» Exercise aim: State how many lines in these records contain the word "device", and nothing else.

» Excerpted data:
◇ ◇ ◇ ◇ ◇

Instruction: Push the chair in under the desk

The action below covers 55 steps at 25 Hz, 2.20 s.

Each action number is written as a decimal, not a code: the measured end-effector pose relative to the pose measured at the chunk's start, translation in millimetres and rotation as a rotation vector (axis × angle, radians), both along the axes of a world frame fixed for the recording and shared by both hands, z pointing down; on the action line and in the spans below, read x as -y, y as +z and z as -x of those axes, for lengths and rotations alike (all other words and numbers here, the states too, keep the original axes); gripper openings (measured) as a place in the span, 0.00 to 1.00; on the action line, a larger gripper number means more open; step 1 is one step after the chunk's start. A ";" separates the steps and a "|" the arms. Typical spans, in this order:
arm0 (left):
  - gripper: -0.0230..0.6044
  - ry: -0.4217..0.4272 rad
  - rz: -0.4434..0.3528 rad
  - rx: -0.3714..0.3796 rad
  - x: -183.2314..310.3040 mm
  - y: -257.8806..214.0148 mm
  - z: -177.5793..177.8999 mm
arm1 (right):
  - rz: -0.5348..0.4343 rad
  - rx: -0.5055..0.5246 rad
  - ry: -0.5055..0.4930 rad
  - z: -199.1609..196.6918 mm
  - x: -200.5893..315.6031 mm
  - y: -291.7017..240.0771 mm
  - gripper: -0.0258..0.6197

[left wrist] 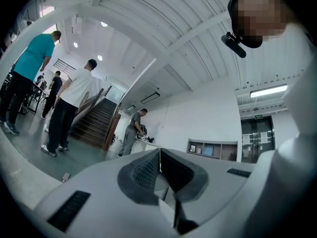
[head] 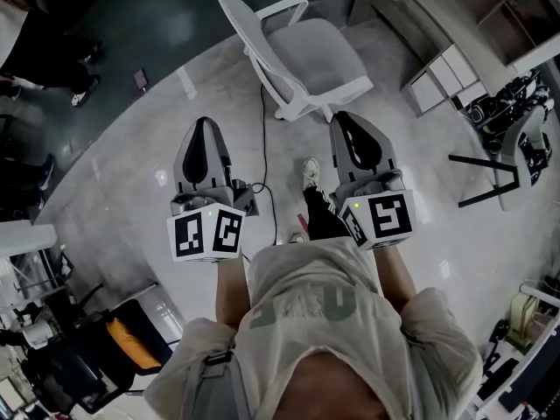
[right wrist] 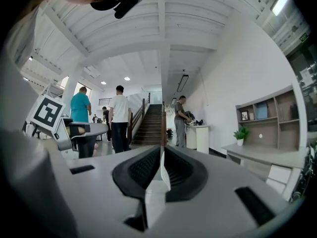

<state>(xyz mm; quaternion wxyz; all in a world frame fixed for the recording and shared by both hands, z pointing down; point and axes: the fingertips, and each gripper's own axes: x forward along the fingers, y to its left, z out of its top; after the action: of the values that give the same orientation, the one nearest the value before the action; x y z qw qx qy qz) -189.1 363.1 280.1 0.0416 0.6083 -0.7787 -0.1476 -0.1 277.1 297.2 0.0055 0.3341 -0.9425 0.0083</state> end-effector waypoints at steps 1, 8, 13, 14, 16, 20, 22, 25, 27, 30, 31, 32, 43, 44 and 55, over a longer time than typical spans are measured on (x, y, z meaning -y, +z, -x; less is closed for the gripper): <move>0.06 -0.013 0.002 -0.001 15.3 -0.4 6.5 | 0.004 -0.007 -0.010 7.5 15.9 1.9 0.07; 0.06 -0.108 0.024 -0.016 127.6 -7.8 53.7 | 0.070 -0.049 -0.100 65.2 129.9 14.6 0.07; 0.06 -0.139 0.064 -0.025 179.2 -0.7 80.0 | 0.160 -0.099 -0.172 109.4 176.7 40.9 0.10; 0.06 -0.142 0.076 -0.030 186.8 3.3 85.1 | 0.173 -0.107 -0.190 118.3 181.3 44.9 0.14; 0.06 -0.148 0.100 -0.045 199.2 12.7 94.4 | 0.195 -0.121 -0.216 133.7 187.4 51.2 0.20; 0.06 -0.129 0.150 -0.074 224.3 33.7 113.6 | 0.213 -0.136 -0.230 160.0 197.8 56.4 0.20; 0.07 -0.095 0.190 -0.090 241.7 51.0 124.6 | 0.229 -0.148 -0.233 174.1 202.4 62.6 0.21; 0.19 -0.022 0.243 -0.144 267.0 75.7 137.9 | 0.284 -0.179 -0.267 196.1 202.2 81.3 0.26; 0.34 0.038 0.273 -0.205 282.2 91.2 147.2 | 0.341 -0.212 -0.305 213.2 197.7 101.9 0.38; 0.38 0.082 0.328 -0.282 303.3 122.2 165.4 | 0.410 -0.314 -0.339 234.3 190.7 147.7 0.43; 0.38 0.092 0.355 -0.300 310.6 135.3 170.6 | 0.421 -0.355 -0.345 239.5 188.4 163.6 0.43; 0.38 0.106 0.384 -0.316 318.1 148.8 174.8 | 0.430 -0.393 -0.349 244.3 186.2 178.4 0.43; 0.38 0.268 0.597 -0.434 373.5 239.6 183.9 | 0.514 -0.587 -0.275 280.7 194.9 271.5 0.43; 0.38 0.274 0.617 -0.434 376.4 246.2 182.5 | 0.536 -0.599 -0.287 280.9 193.7 274.9 0.43; 0.33 0.216 0.680 -0.421 404.5 257.6 157.3 | 0.649 -0.552 -0.318 249.8 209.3 276.8 0.27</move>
<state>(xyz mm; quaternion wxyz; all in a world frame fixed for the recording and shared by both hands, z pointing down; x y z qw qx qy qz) -346.3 -41.4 537.6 0.4140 0.5944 -0.6894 0.0020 -249.8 67.8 574.0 0.3621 0.1561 -0.8939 0.2131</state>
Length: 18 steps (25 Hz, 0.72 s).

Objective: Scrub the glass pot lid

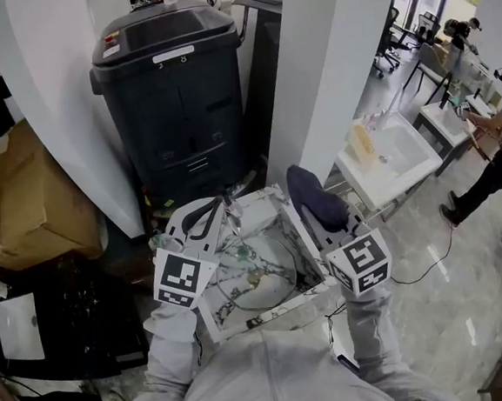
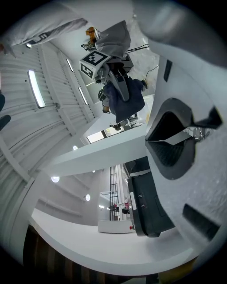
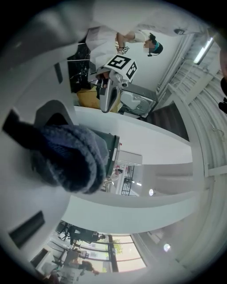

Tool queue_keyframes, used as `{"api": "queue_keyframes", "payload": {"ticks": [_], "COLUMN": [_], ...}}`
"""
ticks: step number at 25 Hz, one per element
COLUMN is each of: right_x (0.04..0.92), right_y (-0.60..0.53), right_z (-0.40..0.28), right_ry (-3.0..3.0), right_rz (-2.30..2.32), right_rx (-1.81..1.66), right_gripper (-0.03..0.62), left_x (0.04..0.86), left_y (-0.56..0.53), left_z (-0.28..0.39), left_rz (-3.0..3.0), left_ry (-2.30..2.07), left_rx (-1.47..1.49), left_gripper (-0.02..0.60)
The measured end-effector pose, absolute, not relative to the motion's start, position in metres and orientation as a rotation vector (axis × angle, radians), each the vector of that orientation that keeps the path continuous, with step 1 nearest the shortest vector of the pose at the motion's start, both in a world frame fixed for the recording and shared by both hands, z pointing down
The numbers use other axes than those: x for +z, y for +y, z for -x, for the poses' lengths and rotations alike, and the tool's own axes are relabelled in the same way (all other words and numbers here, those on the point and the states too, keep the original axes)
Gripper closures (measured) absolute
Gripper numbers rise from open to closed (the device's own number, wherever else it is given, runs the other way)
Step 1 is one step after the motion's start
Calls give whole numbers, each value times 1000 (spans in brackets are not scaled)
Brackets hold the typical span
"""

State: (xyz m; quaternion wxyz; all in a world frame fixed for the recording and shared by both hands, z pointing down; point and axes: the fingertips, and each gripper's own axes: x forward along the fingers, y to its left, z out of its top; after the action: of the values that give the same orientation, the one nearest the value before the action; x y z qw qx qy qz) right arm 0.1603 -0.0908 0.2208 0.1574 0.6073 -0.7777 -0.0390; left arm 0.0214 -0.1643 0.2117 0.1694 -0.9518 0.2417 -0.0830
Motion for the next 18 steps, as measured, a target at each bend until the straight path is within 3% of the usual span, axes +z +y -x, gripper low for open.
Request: {"api": "queue_keyframes", "payload": {"ticks": [18], "right_x": [187], "right_y": [-82], "right_z": [-139], "right_ry": [-2230], "right_rz": [-1706], "right_rx": [-235], "right_gripper": [540], "left_x": [176], "left_y": [-141], "left_z": [-25], "left_rz": [2645], "left_ry": [604], "left_rx": [-189], "left_gripper": [554]}}
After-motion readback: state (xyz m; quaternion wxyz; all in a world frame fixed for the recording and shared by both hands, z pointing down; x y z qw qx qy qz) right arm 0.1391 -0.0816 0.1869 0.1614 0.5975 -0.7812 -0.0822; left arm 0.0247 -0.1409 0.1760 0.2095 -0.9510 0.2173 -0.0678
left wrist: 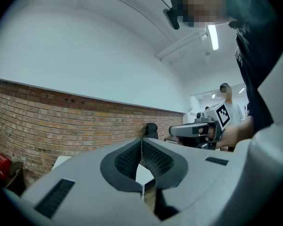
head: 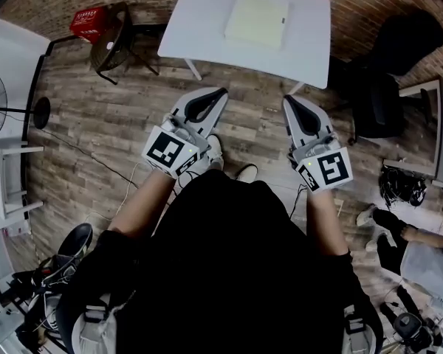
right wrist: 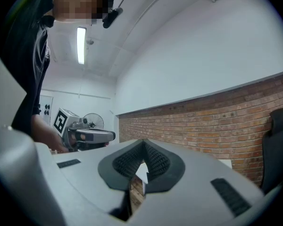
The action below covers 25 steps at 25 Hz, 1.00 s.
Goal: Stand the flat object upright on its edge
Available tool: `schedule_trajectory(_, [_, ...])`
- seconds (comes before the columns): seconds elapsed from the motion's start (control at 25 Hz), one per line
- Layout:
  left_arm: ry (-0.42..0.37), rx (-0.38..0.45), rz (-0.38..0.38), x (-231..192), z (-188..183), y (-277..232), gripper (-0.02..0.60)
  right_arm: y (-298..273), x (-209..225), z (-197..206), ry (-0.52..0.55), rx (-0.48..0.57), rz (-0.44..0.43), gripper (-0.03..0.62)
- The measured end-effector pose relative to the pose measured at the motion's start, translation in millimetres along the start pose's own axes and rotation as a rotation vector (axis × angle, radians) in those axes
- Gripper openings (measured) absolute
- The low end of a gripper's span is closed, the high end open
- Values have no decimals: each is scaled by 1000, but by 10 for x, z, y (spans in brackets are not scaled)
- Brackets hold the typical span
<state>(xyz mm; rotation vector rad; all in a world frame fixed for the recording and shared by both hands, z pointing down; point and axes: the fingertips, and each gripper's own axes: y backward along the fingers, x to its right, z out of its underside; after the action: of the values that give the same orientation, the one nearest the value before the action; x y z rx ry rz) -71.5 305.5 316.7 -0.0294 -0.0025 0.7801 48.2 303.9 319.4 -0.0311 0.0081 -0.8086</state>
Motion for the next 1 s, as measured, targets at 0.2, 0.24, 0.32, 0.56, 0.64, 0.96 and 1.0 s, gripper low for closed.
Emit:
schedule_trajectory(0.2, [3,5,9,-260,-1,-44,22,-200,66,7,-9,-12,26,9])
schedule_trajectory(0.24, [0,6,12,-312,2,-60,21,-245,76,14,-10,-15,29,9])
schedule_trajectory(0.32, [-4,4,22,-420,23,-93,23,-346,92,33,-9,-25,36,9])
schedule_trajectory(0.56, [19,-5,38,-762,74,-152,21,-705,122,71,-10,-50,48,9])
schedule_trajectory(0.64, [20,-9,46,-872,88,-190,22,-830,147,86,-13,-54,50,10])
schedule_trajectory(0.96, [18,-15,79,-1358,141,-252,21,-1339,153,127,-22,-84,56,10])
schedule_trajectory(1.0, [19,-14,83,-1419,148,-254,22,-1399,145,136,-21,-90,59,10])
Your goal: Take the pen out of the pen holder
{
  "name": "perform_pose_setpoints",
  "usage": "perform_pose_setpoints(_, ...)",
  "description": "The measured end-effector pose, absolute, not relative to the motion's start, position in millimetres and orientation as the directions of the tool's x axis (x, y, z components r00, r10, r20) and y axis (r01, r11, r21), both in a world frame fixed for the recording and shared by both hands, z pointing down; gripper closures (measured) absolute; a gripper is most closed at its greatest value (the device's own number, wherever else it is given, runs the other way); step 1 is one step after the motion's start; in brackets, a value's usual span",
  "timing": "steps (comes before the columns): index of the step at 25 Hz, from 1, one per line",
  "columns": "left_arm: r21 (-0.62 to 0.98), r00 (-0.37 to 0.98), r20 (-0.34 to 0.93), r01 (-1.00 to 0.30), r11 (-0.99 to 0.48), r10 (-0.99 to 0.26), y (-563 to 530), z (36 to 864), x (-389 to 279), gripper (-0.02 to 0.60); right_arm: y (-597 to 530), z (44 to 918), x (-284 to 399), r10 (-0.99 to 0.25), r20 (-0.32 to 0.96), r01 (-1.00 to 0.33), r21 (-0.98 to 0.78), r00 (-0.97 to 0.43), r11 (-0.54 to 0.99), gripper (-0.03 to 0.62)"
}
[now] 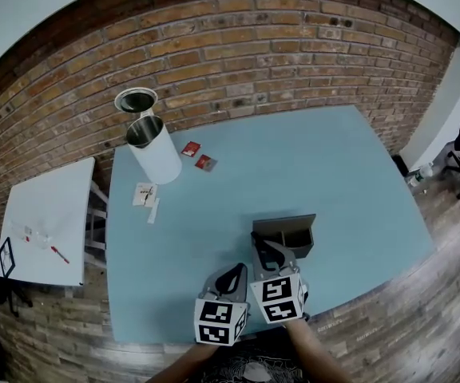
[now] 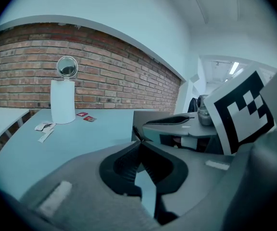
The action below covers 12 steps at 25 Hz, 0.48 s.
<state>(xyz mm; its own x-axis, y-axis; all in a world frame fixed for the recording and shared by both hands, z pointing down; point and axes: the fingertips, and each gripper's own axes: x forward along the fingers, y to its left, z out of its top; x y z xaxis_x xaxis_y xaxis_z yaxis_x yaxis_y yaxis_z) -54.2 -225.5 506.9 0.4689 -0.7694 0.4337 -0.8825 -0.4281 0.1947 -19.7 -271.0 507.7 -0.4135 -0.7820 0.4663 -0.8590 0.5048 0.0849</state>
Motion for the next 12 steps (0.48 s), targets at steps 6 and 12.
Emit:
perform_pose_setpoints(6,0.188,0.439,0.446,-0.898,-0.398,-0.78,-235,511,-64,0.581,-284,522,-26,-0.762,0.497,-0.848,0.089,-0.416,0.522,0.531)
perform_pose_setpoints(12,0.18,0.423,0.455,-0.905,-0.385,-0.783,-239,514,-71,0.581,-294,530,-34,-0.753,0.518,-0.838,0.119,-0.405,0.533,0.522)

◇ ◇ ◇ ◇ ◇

» Answer to this exercise: 2